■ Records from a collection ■
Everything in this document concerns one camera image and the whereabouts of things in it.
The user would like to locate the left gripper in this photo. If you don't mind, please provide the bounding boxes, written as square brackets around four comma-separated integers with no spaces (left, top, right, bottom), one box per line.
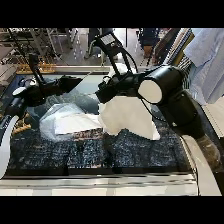
[58,75,85,95]

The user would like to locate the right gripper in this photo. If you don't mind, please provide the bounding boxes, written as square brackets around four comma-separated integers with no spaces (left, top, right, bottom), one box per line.
[95,72,140,104]

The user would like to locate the white shirt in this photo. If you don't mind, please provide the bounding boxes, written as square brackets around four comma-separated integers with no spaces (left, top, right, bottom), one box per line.
[53,62,162,142]

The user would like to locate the brown clothes hanger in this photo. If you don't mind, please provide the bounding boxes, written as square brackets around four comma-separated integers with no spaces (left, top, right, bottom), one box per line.
[12,114,33,135]

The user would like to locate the heap of clothes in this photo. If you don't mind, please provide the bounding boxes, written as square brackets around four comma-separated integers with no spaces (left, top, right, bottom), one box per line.
[155,28,196,69]

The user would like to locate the person's legs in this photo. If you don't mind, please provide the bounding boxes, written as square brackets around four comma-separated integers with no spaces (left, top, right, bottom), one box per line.
[83,28,118,62]

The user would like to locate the striped garment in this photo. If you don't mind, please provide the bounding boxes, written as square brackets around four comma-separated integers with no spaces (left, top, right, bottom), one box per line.
[179,55,195,90]

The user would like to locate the light blue shirt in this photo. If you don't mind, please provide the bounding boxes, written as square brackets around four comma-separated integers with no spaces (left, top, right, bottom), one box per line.
[183,28,224,105]

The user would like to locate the black cable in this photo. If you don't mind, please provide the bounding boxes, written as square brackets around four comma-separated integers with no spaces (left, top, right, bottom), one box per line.
[114,43,140,75]

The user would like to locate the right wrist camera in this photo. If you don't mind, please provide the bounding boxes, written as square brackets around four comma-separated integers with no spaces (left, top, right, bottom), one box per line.
[93,32,125,77]

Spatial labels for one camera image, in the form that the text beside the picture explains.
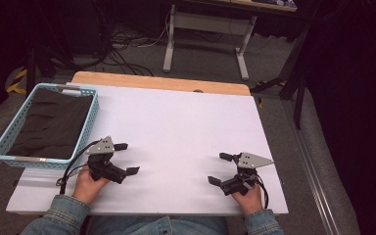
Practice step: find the desk with white legs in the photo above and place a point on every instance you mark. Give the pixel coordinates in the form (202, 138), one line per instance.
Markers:
(209, 23)

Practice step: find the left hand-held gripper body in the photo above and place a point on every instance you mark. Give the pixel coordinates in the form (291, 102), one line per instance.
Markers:
(103, 148)

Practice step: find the person's right hand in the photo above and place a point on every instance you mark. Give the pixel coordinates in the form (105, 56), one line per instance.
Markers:
(251, 202)

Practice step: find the thin black stand leg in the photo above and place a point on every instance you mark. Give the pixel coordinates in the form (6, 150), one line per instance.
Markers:
(30, 71)

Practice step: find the yellow and black tape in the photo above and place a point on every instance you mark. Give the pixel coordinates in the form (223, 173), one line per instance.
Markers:
(16, 83)

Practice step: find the black metal stand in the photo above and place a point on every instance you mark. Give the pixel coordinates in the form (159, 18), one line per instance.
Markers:
(290, 65)

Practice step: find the person's left hand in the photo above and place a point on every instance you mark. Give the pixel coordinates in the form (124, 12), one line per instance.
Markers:
(84, 189)

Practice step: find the aluminium rail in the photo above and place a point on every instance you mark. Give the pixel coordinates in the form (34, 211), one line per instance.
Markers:
(310, 169)

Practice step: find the black cloth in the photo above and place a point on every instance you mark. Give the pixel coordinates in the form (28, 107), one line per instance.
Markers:
(52, 127)

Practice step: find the light blue plastic basket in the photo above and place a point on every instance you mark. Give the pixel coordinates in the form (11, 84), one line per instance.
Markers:
(14, 127)

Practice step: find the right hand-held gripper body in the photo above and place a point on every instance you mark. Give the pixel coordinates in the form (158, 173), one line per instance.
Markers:
(253, 160)

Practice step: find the person's lap in jeans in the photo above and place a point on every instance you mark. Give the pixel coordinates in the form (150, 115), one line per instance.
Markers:
(156, 226)

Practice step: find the white board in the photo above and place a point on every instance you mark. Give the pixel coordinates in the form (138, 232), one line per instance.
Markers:
(176, 130)

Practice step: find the wooden table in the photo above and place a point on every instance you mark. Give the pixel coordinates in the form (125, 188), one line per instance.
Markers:
(150, 81)

■ Work to complete ■
Please state how many lines in the records above hold the word "held", giving only the number.

■ Task response ■
2